* [Exercise requirements]
Find the lines below that contain the word "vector" and count them. Only the number should be given.
** Opening Dataset section block **
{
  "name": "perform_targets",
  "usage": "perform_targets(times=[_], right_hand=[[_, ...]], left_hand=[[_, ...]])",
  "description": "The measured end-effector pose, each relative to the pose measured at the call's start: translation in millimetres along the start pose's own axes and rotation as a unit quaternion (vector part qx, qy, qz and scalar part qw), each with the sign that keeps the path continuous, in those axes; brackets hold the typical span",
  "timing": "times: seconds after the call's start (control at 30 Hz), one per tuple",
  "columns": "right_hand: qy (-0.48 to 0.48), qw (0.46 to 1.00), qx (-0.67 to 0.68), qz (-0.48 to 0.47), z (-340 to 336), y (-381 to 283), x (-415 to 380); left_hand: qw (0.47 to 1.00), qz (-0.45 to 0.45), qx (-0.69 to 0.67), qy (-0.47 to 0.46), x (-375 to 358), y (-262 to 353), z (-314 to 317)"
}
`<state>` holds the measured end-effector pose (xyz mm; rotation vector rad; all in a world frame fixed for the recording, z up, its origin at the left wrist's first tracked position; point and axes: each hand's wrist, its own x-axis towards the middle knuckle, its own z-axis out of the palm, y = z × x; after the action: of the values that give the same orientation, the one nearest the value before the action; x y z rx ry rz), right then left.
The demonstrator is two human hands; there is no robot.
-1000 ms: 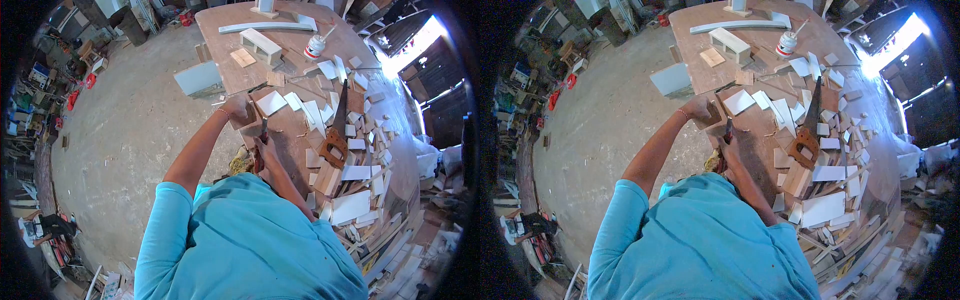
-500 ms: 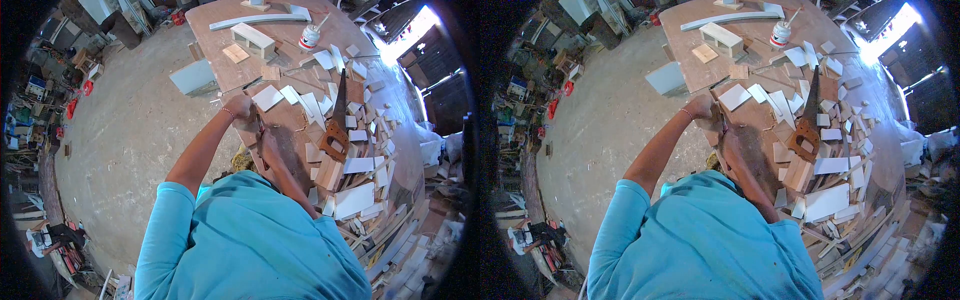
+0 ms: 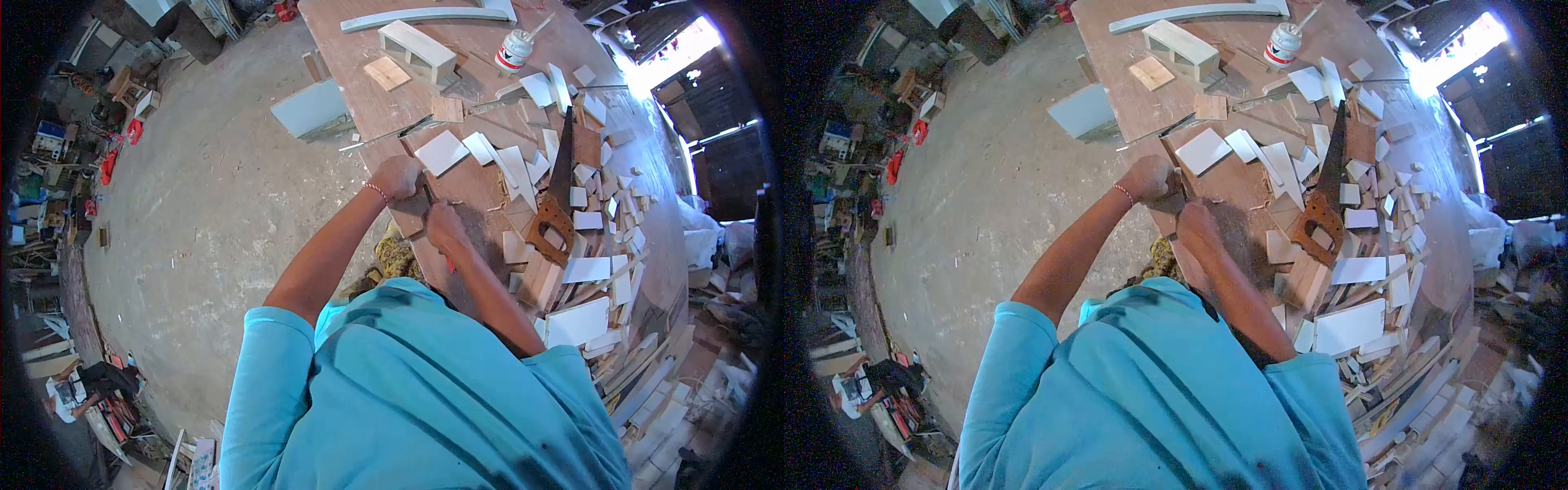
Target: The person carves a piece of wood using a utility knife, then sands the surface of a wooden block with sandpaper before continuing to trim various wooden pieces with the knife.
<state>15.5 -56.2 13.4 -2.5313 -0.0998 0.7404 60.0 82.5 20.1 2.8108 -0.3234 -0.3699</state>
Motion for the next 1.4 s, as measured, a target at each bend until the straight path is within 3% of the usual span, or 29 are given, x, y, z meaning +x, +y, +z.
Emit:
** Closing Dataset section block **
* [Answer to this problem]
2